— WORK REQUEST —
The string "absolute" may appear in lines of the data; report how many lines contain it, with no other output.

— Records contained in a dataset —
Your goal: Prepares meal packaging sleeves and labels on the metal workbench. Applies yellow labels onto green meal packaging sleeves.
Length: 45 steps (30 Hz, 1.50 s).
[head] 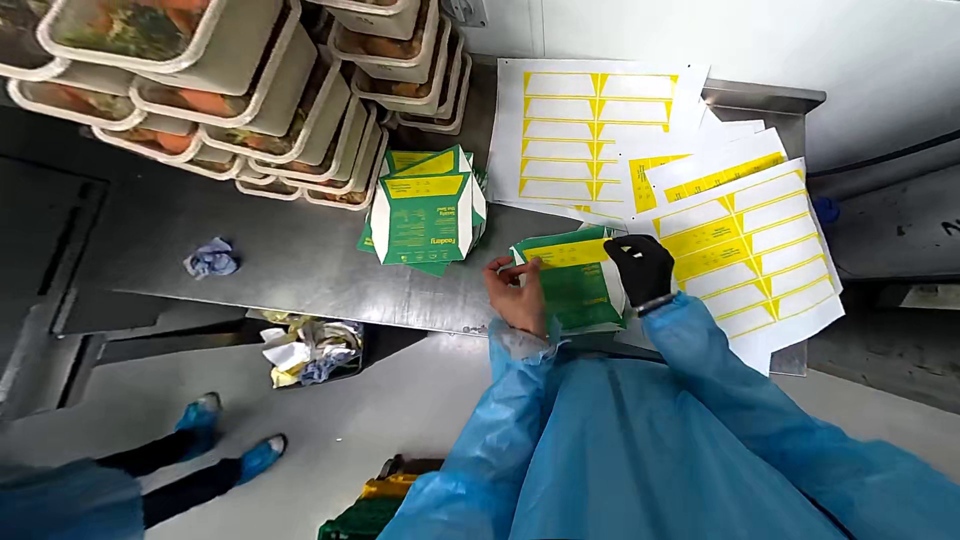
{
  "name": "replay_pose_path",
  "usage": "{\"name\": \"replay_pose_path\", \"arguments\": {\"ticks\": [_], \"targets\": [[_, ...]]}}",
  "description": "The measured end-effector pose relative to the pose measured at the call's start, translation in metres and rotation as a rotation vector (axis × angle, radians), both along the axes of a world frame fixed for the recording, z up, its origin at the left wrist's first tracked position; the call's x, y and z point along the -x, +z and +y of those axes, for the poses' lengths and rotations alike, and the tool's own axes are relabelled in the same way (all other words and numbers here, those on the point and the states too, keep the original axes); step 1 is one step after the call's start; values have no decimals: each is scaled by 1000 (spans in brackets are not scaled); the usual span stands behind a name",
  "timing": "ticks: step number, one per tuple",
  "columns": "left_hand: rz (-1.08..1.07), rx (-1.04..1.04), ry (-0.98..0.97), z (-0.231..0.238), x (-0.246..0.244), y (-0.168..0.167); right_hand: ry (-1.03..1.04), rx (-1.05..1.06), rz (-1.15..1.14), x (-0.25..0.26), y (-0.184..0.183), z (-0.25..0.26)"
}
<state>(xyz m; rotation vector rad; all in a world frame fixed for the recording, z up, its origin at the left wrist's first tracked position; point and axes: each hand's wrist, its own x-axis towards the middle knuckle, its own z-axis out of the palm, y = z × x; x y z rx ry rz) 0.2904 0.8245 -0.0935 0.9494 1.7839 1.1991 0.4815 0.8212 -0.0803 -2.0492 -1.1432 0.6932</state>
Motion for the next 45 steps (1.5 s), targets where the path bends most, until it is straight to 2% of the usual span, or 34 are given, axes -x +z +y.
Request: {"name": "replay_pose_path", "arguments": {"ticks": [5, 9, 14, 16, 18, 19, 22, 24, 27, 29, 31, 34, 36, 38, 41, 43, 45], "targets": [[170, 74, 18, 23, -2, -41, 4, 135, -111, 6, -40, 33], [258, 5, 60, 19, -7, -60, 35, 179, -151, 7, -47, 38], [325, -49, 113, 20, -13, -64, 28, 158, -205, 11, -54, 39], [373, -58, 155, 19, -17, -65, 56, 209, -185, 15, -32, 41], [447, -35, 180, 17, -17, -62, 114, 455, -8, 13, 18, 47], [464, -11, 195, 16, -15, -60, 89, 449, 15, 12, 17, 47], [517, 1, 206, 13, -14, -56, -40, 74, -170, 3, -51, 39], [632, -134, 17, 3, -17, -54, 134, -28, -284, -3, -51, 29], [913, -302, -505, -4, -13, -66, 655, -165, -436, 1, -47, 13], [1058, -268, -724, -11, -9, -78, 888, -62, -509, -3, -58, 1], [1121, -232, -737, -13, -4, -80, 885, 6, -568, -16, -70, -4], [1141, -130, -577, -23, -3, -69, 728, 64, -622, -42, -70, -20], [1087, -127, -538, -28, -4, -54, 605, -20, -603, -71, -62, -38], [1058, -122, -761, -33, 3, -38, 523, -137, -557, -104, -58, -62], [1083, 75, -1166, -53, 5, -24, 521, -43, -528, -154, -64, -121], [1107, 120, -1275, -58, 1, -12, 618, 36, -550, -185, -73, -156], [1100, 68, -1315, -63, 9, 6, 747, 76, -580, -204, -77, -185]]}}
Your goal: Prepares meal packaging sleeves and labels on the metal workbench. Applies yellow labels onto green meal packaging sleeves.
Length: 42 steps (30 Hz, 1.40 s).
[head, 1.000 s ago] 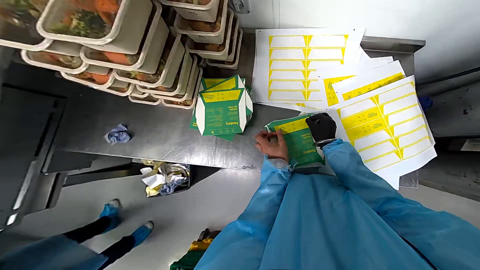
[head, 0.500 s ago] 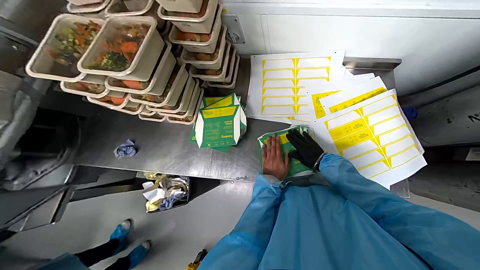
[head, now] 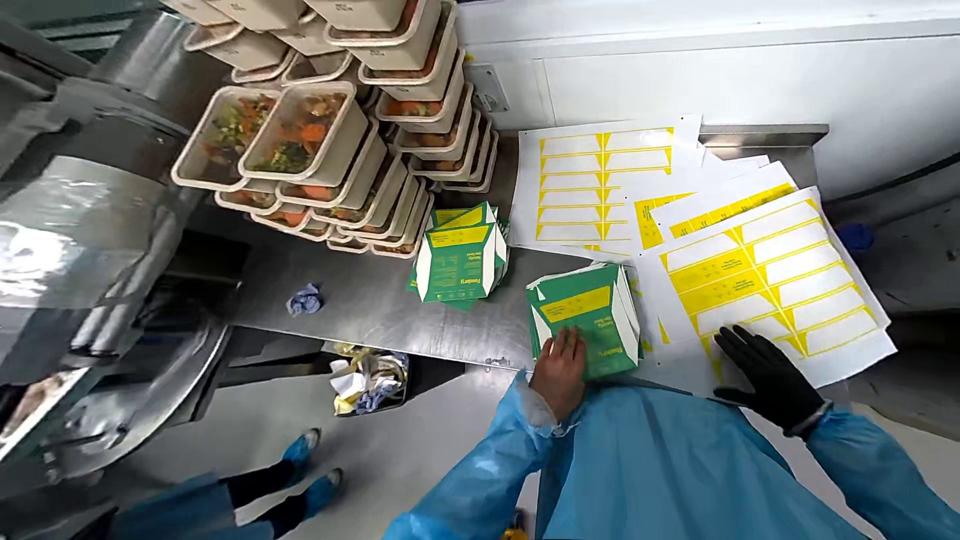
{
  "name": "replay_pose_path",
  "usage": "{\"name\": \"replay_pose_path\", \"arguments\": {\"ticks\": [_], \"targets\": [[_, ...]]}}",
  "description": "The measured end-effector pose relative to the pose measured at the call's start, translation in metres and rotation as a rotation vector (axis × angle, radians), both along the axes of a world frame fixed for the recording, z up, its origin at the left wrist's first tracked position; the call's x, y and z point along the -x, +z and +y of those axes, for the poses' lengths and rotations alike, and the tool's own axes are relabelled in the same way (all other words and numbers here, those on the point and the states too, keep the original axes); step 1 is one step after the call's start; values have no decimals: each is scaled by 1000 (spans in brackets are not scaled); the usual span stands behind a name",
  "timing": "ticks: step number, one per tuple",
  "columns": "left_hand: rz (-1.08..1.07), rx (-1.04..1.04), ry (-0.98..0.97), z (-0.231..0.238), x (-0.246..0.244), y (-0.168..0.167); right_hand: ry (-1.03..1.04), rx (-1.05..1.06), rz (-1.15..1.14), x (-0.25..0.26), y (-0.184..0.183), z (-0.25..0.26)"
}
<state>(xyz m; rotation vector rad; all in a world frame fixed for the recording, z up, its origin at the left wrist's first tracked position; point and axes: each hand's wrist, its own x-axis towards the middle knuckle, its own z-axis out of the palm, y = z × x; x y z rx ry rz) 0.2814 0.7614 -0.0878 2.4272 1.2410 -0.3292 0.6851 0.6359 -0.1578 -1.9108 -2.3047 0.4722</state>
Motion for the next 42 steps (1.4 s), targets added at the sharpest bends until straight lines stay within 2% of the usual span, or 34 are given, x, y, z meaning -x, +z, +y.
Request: {"name": "replay_pose_path", "arguments": {"ticks": [1, 4, 7, 9, 12, 14, 16, 18, 19, 20, 21, 23, 24, 26, 28, 31, 36, 42], "targets": [[-102, -91, -4, -5, 8, 10, 37, 22, -17, -4, 0, -12], [-481, -556, 84, -9, 36, 39, 58, 74, -35, -13, 3, -36], [-502, -794, 204, 32, 77, 52, 61, -15, -34, -19, -4, -46], [-415, -808, 290, 77, 110, 33, 85, -45, -26, -21, -8, -51], [-226, -649, 339, 135, 157, -3, 103, -92, -6, -24, -11, -58], [-117, -491, 299, 157, 172, -12, 88, -84, 55, -26, -5, -59], [-59, -448, 252, 162, 173, -6, 75, -30, 131, -29, 1, -57], [-221, -513, 258, 144, 143, 18, 52, -23, 173, -30, 3, -54], [-380, -494, 298, 125, 115, 30, 15, -52, 194, -28, 4, -52], [-547, -392, 384, 100, 79, 39, -30, -125, 205, -25, 8, -51], [-698, -152, 516, 72, 36, 45, -72, -218, 191, -23, 11, -50], [-852, 606, 770, 28, -45, 46, -79, -374, 112, -22, 24, -48], [-889, 904, 814, 14, -79, 38, -46, -407, 69, -21, 31, -48], [-966, 1185, 875, -1, -135, 20, 52, -409, 12, -15, 43, -49], [-1055, 1237, 993, -6, -178, 6, 147, -341, 11, -12, 48, -52], [-1117, 1078, 1095, -13, -209, -11, 167, -221, 163, -16, 45, -51], [-1240, 933, 1035, -33, -228, -1, -315, -270, 401, -5, 75, -4], [-1431, 914, 1046, -54, -258, 25, -372, -447, 580, 5, 67, 23]]}}
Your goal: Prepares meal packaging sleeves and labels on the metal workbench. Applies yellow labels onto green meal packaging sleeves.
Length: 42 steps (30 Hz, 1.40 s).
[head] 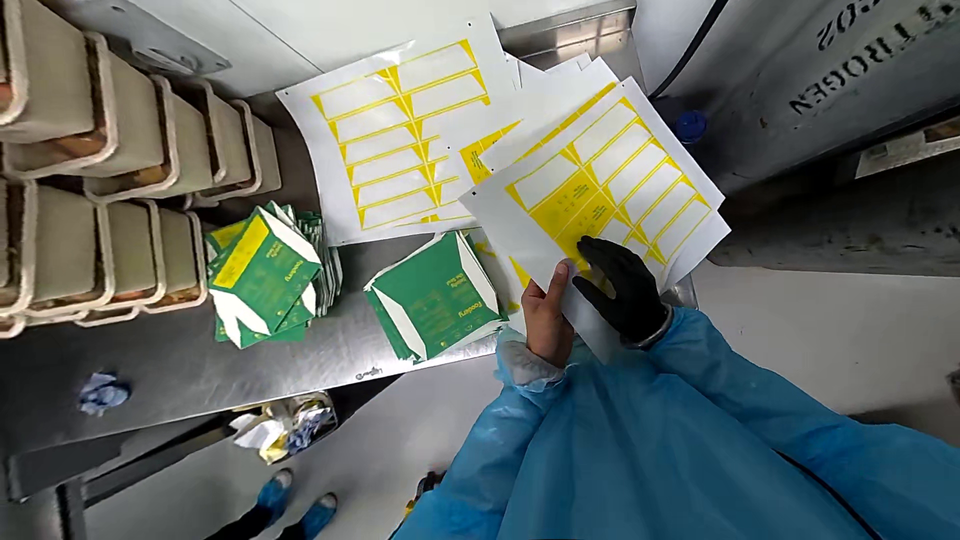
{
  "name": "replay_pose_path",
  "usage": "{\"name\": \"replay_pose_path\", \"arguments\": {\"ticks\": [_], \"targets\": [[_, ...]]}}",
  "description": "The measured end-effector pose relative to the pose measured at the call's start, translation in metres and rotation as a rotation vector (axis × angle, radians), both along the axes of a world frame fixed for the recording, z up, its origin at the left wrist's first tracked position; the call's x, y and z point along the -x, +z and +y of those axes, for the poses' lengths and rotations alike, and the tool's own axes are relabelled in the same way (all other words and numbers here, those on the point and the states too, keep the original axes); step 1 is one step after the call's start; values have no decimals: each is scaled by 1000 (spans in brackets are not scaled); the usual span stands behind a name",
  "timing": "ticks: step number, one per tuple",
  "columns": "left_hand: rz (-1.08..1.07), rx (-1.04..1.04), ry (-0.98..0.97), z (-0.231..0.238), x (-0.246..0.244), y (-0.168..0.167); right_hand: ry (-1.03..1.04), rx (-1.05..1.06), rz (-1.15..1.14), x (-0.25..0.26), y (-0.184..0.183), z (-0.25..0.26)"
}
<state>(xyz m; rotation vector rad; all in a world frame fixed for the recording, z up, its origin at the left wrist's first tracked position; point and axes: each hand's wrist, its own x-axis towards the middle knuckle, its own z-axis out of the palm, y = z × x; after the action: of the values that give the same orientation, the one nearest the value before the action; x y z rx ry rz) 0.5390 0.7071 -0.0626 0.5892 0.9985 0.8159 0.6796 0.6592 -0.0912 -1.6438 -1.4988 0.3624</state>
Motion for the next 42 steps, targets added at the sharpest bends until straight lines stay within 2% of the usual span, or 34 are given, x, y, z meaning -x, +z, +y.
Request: {"name": "replay_pose_path", "arguments": {"ticks": [5, 12, 16, 22, 24, 28, 30, 31, 33, 35, 37, 40, 42], "targets": [[131, -133, 8, -8, -15, 5, -70, -50, 132, -2, 10, -6], [206, -162, -3, -8, -26, 18, -58, -43, 196, -15, 22, -5], [198, -197, -8, -8, -24, 19, -6, -15, 244, -26, 24, -2], [128, -356, -15, 0, -17, 10, -56, 89, 465, -29, 38, 2], [159, -380, -29, 0, -14, 10, -68, 88, 395, -29, 41, 3], [173, -361, -19, -6, -14, 10, -29, 22, 29, -27, 38, 7], [200, -325, -36, -9, -12, 12, -1, 7, -66, -25, 34, 11], [204, -303, -44, -11, -11, 12, -1, 18, -46, -24, 33, 12], [192, -256, -37, -10, -7, 11, -20, 95, 153, -29, 34, 14], [176, -195, 4, -7, -6, 7, -109, 231, 420, -50, 39, 20], [171, -129, 58, -5, -3, 2, -242, 360, 559, -85, 38, 29], [248, -66, 87, -4, 1, -9, -436, 445, 598, -154, 41, 38], [349, -68, 79, 3, -3, -22, -595, 405, 550, -186, 56, 38]]}}
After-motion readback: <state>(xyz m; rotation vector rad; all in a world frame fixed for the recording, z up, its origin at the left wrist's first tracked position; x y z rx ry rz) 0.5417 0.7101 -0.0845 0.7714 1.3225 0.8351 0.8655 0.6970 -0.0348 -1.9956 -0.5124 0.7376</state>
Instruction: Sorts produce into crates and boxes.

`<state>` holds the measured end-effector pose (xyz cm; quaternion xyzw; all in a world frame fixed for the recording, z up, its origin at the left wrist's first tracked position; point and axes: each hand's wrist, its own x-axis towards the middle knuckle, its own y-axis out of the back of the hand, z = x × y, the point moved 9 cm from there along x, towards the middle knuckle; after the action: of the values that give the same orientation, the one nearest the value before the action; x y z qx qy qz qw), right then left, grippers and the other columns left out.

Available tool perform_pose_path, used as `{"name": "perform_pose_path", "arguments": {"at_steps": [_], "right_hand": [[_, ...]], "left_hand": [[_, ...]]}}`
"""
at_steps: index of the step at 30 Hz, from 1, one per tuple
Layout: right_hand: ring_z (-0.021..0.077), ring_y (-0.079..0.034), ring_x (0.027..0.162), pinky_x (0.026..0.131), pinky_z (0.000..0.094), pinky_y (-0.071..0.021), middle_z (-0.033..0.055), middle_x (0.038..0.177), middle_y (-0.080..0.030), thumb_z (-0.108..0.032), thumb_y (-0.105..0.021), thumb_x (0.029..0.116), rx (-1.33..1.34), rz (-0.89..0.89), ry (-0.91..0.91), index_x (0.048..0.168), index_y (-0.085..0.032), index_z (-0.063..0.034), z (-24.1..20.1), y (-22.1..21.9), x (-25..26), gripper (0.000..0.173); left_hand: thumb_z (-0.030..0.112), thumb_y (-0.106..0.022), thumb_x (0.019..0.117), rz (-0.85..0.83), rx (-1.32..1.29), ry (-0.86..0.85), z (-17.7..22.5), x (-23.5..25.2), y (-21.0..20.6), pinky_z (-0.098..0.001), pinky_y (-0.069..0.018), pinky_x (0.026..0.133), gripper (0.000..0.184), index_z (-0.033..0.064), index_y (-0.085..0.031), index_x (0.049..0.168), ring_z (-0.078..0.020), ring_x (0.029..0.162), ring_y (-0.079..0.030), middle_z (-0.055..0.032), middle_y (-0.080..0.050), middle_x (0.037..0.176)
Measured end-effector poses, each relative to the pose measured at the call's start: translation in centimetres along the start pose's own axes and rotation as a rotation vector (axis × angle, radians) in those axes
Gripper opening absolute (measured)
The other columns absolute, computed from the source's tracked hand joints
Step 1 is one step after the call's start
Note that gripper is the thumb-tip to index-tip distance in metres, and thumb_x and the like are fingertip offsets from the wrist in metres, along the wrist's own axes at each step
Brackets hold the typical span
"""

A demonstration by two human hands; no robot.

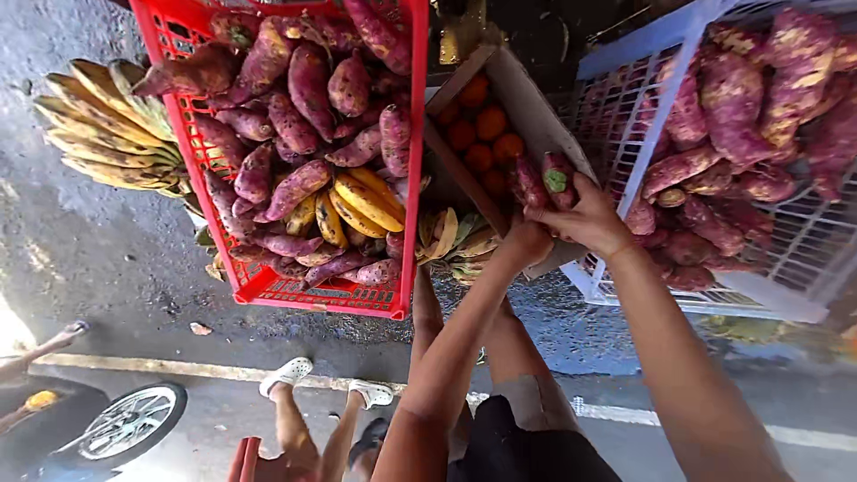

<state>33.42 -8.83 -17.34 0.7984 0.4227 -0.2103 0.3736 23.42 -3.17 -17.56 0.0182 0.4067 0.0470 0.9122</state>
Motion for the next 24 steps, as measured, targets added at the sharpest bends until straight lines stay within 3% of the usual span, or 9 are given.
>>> {"name": "perform_pose_path", "arguments": {"at_steps": [2, 5, 8, 11, 14, 16, 19, 22, 24], "right_hand": [[0.0418, -0.058, 0.127, 0.107, 0.0632, -0.0452, 0.0276, 0.138, -0.058, -0.030, -0.094, 0.0743, -0.154, 0.010, 0.037, 0.151, -0.040, -0.0022, -0.5, -0.5, -0.7, 0.098], [0.0468, -0.057, 0.127, 0.103, 0.0681, -0.0448, 0.0292, 0.140, -0.055, -0.026, -0.091, 0.0766, -0.293, 0.070, 0.106, 0.154, -0.037, -0.0052, -3.6, -0.9, -2.8, 0.097], [0.0315, -0.064, 0.120, 0.099, 0.0555, -0.0528, 0.0195, 0.134, -0.062, -0.042, -0.085, 0.0767, -0.244, 0.178, 0.266, 0.153, -0.040, -0.0096, -9.4, -1.6, -5.7, 0.094], [0.0112, -0.063, 0.120, 0.102, 0.0319, -0.0553, 0.0103, 0.135, -0.062, -0.040, -0.083, 0.0806, -0.103, 0.165, 0.491, 0.154, -0.036, -0.0073, -17.2, -4.3, -7.9, 0.093], [0.0180, -0.065, 0.115, 0.098, 0.0370, -0.0565, 0.0132, 0.130, -0.064, -0.026, -0.085, 0.0764, -0.140, -0.006, 0.608, 0.149, -0.044, -0.0057, -23.2, -9.8, -8.1, 0.086], [0.0303, -0.066, 0.112, 0.093, 0.0474, -0.0574, 0.0196, 0.128, -0.064, -0.018, -0.090, 0.0712, -0.172, -0.066, 0.566, 0.148, -0.047, -0.0053, -24.3, -14.1, -8.0, 0.089], [0.0339, -0.064, 0.119, 0.096, 0.0496, -0.0558, 0.0220, 0.137, -0.058, -0.016, -0.088, 0.0777, -0.139, 0.002, 0.489, 0.153, -0.040, -0.0059, -24.3, -17.6, -8.2, 0.090], [0.0299, -0.061, 0.125, 0.101, 0.0465, -0.0530, 0.0206, 0.143, -0.055, -0.025, -0.081, 0.0857, -0.096, 0.087, 0.474, 0.156, -0.034, -0.0044, -23.9, -18.2, -8.2, 0.087], [0.0248, -0.063, 0.121, 0.098, 0.0456, -0.0551, 0.0165, 0.139, -0.059, -0.030, -0.082, 0.0836, -0.056, 0.095, 0.429, 0.155, -0.035, -0.0082, -23.2, -18.4, -8.4, 0.088]], "left_hand": [[0.013, -0.052, 0.1051, -0.174, 0.097, -0.027, -0.7, -0.2, -1.5, -0.0568, -0.0467, 0.103, 0.032, -0.0066, -0.061, 0.129, -0.0391, 0.121, -0.061, -0.0274, -0.064, 0.126], [0.018, -0.055, 0.1048, -0.125, 0.063, -0.105, -1.4, -2.5, -1.3, -0.0554, -0.0511, 0.100, 0.033, -0.0043, -0.062, 0.128, -0.0353, 0.116, -0.065, -0.0236, -0.065, 0.126], [0.014, -0.054, 0.1043, 0.081, -0.184, -0.278, -1.5, -8.8, 2.2, -0.0457, -0.0534, 0.103, 0.034, -0.0029, -0.060, 0.133, -0.0276, 0.118, -0.066, -0.0202, -0.065, 0.129], [0.009, -0.059, 0.0998, 0.352, -0.303, -0.409, -3.2, -16.5, 7.9, -0.0353, -0.0621, 0.089, 0.025, -0.0016, -0.068, 0.121, -0.0174, 0.101, -0.073, -0.0133, -0.072, 0.116], [0.006, -0.060, 0.0939, 0.818, -0.054, -0.415, -6.4, -23.4, 16.0, -0.0334, -0.0619, 0.072, 0.019, -0.0004, -0.068, 0.111, -0.0143, 0.085, -0.072, -0.0094, -0.073, 0.101], [0.005, -0.062, 0.0900, 0.999, 0.263, -0.218, -9.1, -25.8, 21.2, -0.0446, -0.0577, 0.083, 0.033, -0.0026, -0.063, 0.122, -0.0270, 0.100, -0.068, -0.0174, -0.068, 0.113], [-0.001, -0.070, 0.0822, 0.833, 0.551, -0.014, -13.2, -25.2, 26.3, -0.0688, -0.0314, 0.113, 0.057, 0.0031, -0.058, 0.138, -0.0486, 0.143, -0.037, -0.0247, -0.048, 0.149], [0.004, -0.078, 0.0818, 0.667, 0.699, -0.054, -15.0, -24.1, 27.4, -0.0737, -0.0143, 0.119, 0.068, 0.0089, -0.054, 0.145, -0.0440, 0.149, -0.033, -0.0212, -0.045, 0.155], [0.009, -0.080, 0.0841, 0.645, 0.714, -0.113, -15.5, -24.3, 28.2, -0.0706, -0.0204, 0.119, 0.066, 0.0108, -0.055, 0.145, -0.0406, 0.145, -0.041, -0.0188, -0.049, 0.151]]}}
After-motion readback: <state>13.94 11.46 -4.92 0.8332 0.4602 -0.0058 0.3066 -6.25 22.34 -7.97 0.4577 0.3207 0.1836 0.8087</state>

— FINISHED TASK —
2